0X000019D5

Fix ERROR_LOG_METADATA_INVALID (0x000019D5) on Windows Server

Server & Cloud Intermediate 👁 1 views 📅 May 28, 2026

Log service can't read or write metadata files. Usually a corrupted log file or driver conflict. Here's how to fix it.

Quick answer: Run wevtutil el | % { wevtutil cl $_ } in an elevated PowerShell to clear all event logs, then restart the Event Log service.

What's actually happening here?

This error appears when the Windows Event Log service tries to access a metadata file — like %SystemRoot%\System32\winevt\Logs\*.evtx — and the file's internal structure doesn't match what the log file system expects. The metadata file can't be created or parsed, so the service throws error 0x000019D5 (ERROR_LOG_METADATA_INVALID).

I've seen this on Windows Server 2016, 2019, and 2022 mostly after a sudden power loss, a disk that ran out of space, or when a backup tool locks the log files mid-write. The metadata header gets corrupted, and the log service can't recover gracefully on its own.

The real fix is to clear the corrupted log files and let the service rebuild them. Don't try to repair individual logs — it's faster and more reliable to nuke the lot and start fresh.

Fix steps

  1. Stop the Event Log service to prevent writes while we work.
    Run in an elevated Command Prompt or PowerShell:
    net stop eventlog
  2. Back up existing logs if you need them for auditing. Copy the folder C:\Windows\System32\winevt\Logs to a safe location. Most people skip this step, but if you have compliance requirements, don't skip it.
  3. Clear all logs using wevtutil. This is the nuclear option. It deletes all entries but keeps the log files themselves. Run in an elevated PowerShell:
    wevtutil el | % { wevtutil cl $_ }
    The reason this works: wevtutil el lists every channel name, and wevtutil cl clears each one. The metadata file gets reinitialized to a valid state.
  4. Restart the Event Log service so it picks up the fresh metadata:
    net start eventlog
  5. Verify the error is gone. Open Event Viewer and check if logs populate normally. You can also run wevtutil qe System /c:1 to see if the system log returns events.

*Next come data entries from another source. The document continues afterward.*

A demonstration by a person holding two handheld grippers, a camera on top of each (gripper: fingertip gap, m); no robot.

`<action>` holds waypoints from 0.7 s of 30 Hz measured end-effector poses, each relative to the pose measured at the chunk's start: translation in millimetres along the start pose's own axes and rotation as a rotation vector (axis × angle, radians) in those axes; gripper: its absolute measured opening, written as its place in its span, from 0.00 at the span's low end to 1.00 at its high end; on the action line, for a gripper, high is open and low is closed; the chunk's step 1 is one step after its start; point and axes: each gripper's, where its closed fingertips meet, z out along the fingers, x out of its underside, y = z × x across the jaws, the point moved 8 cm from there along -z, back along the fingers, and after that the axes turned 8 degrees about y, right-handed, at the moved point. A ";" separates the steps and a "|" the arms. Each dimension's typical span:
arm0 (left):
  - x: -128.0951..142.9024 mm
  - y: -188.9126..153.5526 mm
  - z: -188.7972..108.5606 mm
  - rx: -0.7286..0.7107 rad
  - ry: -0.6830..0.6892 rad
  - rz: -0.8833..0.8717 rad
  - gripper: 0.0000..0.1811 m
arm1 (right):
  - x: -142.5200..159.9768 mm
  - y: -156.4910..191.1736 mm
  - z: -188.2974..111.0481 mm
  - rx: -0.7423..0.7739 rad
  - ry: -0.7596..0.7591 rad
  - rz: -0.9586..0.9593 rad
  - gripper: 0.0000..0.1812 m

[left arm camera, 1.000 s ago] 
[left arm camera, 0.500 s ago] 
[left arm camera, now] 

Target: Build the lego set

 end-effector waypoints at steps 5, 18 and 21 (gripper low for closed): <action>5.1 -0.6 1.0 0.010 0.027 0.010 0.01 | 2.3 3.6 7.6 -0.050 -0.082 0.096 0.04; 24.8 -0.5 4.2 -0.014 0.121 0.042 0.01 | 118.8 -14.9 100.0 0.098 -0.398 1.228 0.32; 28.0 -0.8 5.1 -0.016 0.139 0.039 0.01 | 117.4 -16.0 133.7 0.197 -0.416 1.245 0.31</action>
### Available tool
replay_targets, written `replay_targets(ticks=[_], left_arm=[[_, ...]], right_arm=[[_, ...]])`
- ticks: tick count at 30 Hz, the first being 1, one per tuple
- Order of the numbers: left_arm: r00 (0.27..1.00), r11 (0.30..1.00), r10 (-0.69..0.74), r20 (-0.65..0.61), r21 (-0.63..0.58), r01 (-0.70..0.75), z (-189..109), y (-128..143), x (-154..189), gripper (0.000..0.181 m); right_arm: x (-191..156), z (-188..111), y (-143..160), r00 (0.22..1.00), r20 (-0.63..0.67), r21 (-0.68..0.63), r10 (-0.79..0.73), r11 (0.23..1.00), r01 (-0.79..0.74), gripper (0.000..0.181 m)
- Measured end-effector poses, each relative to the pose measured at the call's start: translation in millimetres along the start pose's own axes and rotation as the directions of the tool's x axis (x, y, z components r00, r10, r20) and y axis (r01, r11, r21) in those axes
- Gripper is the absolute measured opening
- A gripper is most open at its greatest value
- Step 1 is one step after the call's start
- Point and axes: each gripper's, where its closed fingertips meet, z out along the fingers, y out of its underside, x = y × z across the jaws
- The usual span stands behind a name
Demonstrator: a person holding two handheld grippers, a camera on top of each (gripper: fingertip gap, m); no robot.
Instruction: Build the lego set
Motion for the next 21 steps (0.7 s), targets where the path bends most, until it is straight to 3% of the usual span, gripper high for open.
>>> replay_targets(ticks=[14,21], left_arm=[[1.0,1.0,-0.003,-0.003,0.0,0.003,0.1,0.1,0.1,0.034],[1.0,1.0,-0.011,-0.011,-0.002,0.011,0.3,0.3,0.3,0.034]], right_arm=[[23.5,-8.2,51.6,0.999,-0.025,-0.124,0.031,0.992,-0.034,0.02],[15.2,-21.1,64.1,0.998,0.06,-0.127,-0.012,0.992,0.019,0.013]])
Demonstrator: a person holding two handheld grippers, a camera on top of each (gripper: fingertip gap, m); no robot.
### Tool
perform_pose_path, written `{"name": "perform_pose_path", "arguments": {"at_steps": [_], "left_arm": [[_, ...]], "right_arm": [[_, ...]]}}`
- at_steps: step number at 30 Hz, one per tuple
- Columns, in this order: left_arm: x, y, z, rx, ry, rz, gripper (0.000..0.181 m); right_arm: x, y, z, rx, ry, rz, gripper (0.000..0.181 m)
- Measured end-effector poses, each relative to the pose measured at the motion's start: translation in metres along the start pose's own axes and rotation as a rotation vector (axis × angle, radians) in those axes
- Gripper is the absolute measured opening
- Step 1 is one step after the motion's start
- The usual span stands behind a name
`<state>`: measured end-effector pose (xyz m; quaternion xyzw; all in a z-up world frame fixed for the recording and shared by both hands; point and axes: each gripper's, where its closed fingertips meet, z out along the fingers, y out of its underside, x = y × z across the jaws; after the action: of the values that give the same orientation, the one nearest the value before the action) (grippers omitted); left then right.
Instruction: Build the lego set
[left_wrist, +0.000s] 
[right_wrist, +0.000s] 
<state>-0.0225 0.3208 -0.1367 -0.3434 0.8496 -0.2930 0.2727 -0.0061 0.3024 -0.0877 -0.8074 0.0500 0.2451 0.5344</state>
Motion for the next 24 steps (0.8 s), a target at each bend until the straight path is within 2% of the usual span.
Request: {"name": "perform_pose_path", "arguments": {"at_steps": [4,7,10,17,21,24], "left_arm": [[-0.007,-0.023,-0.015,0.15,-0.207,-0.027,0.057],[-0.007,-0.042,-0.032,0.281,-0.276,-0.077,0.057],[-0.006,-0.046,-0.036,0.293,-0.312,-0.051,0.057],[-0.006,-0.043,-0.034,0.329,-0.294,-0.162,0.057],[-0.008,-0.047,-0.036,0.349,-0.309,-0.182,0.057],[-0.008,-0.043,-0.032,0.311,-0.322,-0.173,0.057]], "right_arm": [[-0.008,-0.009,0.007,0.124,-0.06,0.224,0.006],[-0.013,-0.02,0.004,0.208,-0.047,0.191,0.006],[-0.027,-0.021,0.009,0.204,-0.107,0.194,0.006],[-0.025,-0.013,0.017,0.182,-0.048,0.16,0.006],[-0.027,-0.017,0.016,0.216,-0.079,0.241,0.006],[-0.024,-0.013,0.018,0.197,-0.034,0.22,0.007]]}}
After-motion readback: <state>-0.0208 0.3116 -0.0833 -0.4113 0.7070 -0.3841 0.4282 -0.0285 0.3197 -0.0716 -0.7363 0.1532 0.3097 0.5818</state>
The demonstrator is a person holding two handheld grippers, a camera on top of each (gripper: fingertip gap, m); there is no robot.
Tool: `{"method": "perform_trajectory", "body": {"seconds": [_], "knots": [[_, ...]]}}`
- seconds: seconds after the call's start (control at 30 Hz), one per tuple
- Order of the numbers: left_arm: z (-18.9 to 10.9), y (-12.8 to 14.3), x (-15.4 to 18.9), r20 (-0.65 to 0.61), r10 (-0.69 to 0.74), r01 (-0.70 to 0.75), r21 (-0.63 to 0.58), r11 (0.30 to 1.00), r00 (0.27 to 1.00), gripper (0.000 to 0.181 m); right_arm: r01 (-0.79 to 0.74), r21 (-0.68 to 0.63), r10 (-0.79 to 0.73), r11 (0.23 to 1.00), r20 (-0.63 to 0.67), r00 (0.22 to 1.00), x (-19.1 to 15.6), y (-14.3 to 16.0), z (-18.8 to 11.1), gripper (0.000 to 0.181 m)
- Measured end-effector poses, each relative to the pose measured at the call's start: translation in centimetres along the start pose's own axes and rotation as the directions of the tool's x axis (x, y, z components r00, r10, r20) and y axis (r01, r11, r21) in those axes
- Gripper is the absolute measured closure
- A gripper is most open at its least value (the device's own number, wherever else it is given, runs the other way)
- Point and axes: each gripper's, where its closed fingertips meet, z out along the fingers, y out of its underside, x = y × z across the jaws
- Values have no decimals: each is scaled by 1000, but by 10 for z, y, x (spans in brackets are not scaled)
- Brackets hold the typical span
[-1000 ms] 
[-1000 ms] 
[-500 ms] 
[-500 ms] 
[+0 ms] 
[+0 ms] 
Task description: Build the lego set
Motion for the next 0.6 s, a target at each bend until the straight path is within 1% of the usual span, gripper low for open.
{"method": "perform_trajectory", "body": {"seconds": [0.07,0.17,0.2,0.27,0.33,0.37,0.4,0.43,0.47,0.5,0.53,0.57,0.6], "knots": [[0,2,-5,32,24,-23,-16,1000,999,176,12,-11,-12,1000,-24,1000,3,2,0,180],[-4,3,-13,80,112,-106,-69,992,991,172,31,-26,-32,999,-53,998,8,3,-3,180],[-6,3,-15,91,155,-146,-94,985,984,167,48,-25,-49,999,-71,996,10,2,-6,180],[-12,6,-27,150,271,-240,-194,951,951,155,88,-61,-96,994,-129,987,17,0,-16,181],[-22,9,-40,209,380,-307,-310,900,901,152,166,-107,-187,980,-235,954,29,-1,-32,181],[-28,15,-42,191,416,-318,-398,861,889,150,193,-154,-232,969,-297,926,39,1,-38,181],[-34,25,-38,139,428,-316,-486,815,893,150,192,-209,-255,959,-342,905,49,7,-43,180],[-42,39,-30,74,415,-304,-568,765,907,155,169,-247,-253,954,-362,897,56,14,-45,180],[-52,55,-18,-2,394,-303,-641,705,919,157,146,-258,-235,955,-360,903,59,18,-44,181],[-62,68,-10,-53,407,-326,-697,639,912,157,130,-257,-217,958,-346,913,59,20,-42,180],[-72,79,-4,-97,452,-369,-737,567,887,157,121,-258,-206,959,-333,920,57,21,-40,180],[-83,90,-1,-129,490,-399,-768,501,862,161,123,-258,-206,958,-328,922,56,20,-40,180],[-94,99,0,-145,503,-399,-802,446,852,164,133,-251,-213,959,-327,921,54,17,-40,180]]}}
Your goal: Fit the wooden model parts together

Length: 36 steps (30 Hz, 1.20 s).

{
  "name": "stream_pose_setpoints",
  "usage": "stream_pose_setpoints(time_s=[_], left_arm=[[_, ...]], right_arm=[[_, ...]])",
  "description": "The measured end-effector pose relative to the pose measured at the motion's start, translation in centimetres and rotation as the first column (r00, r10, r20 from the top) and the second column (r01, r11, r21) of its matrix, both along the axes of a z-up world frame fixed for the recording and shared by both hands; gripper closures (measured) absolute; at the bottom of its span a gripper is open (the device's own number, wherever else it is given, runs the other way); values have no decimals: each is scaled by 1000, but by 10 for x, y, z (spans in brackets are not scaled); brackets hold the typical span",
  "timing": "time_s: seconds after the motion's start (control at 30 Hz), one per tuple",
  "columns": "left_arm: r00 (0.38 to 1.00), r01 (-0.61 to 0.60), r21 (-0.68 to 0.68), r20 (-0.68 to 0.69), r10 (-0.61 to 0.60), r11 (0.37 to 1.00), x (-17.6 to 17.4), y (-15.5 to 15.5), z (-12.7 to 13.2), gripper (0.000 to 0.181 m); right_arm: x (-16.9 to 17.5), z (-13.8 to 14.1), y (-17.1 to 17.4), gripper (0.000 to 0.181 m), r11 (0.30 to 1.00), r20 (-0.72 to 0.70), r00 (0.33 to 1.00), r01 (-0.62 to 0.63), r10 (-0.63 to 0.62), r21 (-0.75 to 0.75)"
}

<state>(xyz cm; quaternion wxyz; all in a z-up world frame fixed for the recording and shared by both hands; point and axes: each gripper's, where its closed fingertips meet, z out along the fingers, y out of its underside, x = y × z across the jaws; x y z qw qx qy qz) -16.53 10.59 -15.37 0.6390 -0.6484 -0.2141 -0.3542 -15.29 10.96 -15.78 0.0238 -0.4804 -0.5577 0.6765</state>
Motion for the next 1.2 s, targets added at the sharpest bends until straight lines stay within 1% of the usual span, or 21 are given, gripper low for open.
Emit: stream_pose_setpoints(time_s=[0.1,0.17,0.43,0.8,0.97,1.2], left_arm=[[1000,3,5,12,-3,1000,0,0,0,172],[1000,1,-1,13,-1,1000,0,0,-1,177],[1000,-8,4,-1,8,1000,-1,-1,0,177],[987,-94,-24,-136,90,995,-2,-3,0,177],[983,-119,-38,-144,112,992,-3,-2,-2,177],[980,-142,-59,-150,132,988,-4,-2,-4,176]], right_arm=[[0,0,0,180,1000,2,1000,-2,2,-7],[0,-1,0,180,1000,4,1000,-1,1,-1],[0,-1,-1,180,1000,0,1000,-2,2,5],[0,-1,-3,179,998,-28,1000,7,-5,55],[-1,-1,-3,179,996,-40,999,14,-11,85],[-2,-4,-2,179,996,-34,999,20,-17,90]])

Alternative fixes if the main one fails

If the log service still won't start after clearing logs, the metadata files might be physically damaged on disk. Here's what to try:

  • Delete the log files directly — stop the service, delete everything in C:\Windows\System32\winevt\Logs, then start the service. The service recreates the files with default metadata. This is more aggressive than wevtutil cl because it removes the files entirely instead of just clearing contents.
  • Run SFC and DISM to rule out corruption in the system files. In an elevated CMD:
    sfc /scannow then dism /online /cleanup-image /restorehealth. This isn't specific to this error, but I've seen corrupted wevtapi.dll cause similar metadata issues.
  • Check disk integrity — run chkdsk c: /f and reboot. Bad sectors on the drive can corrupt log metadata silently.

Prevention tip

Set a maximum log size per channel in Event Viewer (right-click a log → Properties → change log size). I set System and Application logs to 20 MB max with "Overwrite events as needed" enabled. This prevents the metadata from ballooning into a corrupt state when the disk fills up. Also, never let your System drive drop below 1 GB free — the log service doesn't handle low space gracefully.

If you're running Veeam or another backup tool that snapshots event logs, disable log truncation during backup jobs. Had a client whose Veeam job kept locking the .evtx files mid-write, causing this exact error every Sunday morning.